If Madvillain was the result of complete artistic synchronization, Madlib and Gibbs have somehow mastered the sound of coordinated disunity. Indeed, at first glance, few MCs would seem less suited for a Madlib partnership than Gibbs. Where Madlib takes as his sources of inspiration the jazz standards of the Blue Note catalog and Alain Goraguer’s soundtrack to the avant-garde animated film La Planète Sauvage, Gibbs takes his from the world of drug deals and urban decay. A native of Gary, Indiana — a city decimated by the collapse of the steel industry — Gibbs appears to belong to an older era of rap music: an era when rap was still a platform for articulating real social and economic horrors and defending one’s turf, both culturally and literally. Gibbs is in many ways an anachronism, a rapper more in the tradition of The Wu-Tang Clan and Tupac than in that of Jay Z and Kanye West — which is to say, more concerned with watching his neck than with watching the throne.

Understood this way, the stylistic difference between Piñata and Madvillainy becomes quite stark. While Gibbs is every bit as lyrically dexterous as Doom was (and in all likelihood just as insane), the two rappers approach their roles as MC from very different angles. Where Doom handled his verses with a decidedly poetic flair and frequently indulged in streams of Dadaist free association and wordplay, the closest Gibbs gets to indulging in this sort of silliness is a two-minute drunken interlude (complete with an a capella TLC cover) at the end of “Robes.” Case in point: take a look at the music video for “Thuggin’.” MF Doom may have been the self-proclaimed supervillain of rap, but it’s hard to imagine Metal Face gunning down a rival dealer with an AK or selling cocaine out of the slums. If Doom was a gangster in the Saturday morning cartoon sense, Gibbs is the kind that comes on HBO after the kids go to sleep.

The finished product is brilliantly, beautifully schizophrenic.

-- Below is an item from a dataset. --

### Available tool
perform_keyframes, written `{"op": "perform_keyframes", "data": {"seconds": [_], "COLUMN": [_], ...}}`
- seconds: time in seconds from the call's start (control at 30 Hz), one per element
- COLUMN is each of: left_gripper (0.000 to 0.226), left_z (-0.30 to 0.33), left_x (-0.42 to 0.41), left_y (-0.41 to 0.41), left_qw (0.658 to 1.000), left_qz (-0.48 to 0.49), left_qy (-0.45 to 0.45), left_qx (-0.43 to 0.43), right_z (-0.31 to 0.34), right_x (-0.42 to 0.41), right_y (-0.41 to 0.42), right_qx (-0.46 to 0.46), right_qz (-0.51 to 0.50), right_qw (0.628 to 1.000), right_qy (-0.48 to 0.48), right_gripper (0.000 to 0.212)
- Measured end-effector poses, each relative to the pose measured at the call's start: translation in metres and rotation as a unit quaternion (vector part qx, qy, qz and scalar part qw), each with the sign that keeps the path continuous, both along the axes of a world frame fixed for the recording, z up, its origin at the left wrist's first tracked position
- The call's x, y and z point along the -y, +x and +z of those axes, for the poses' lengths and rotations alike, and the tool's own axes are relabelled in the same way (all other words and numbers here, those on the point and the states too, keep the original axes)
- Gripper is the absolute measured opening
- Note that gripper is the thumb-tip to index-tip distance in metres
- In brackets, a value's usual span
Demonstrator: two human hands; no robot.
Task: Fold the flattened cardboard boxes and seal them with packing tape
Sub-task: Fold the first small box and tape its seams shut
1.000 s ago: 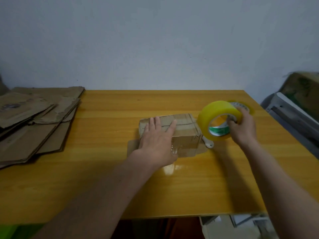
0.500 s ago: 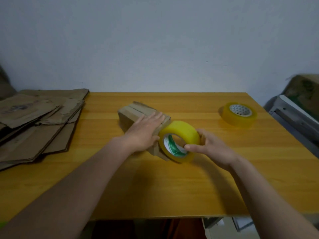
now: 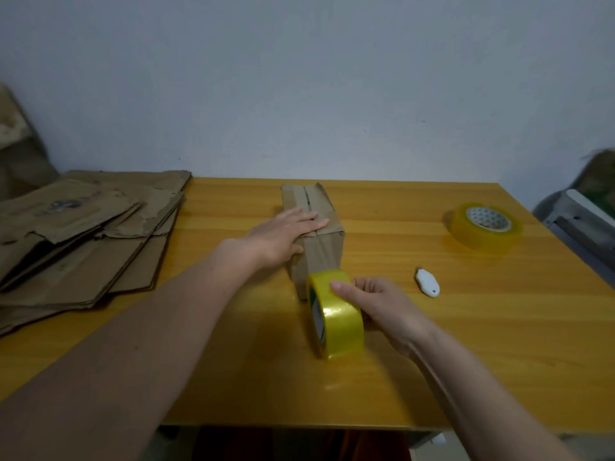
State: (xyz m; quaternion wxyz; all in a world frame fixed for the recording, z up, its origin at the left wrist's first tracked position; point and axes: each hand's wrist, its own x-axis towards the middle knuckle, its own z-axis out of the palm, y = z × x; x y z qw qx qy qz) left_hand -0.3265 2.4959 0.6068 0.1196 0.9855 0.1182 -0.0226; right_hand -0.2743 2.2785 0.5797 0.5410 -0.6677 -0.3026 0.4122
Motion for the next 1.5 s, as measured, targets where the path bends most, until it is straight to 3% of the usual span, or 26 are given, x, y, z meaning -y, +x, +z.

It’s no great surprise that the two artists made the album in almost total isolation and from opposite ends of the country. While Madvillain resulted from a single studio session, Madlib and Gibbs never set foot in the studio together. (As the story goes, Madlib sent Gibbs a catalog of unused beats, Gibbs chose his favorites and wrote the verses, and finally sent the product back to Madlib for the final touches.) And yet, when you finally press play, the thousand-mile distance between Gary and Los Angeles collapses in a glorious supernova outside of space and time. Perhaps this is how “Lakers” and “Knicks” feel like neither California nor New York, but rather some impossible spiritual superposition of the two. Or how “Shame” manages to capture the feeling of closing time at some supernatural diner where Dilla is always on the decks and the donuts are on the house. Or how “Thuggin’” — the very first track to come out of the collaboration — feels as fresh in 2014 as it did when it first dropped almost three years ago.

And “Harold’s”? Well, I guess it sounds something like a handful of chicken tenders, fries, and hot sauce on white bread: a narcotic combination of sodium and grease and a liberal slathering of playful fantasy. So what if it’s a bit off, a bit unreal? Fuck real. This is something even better.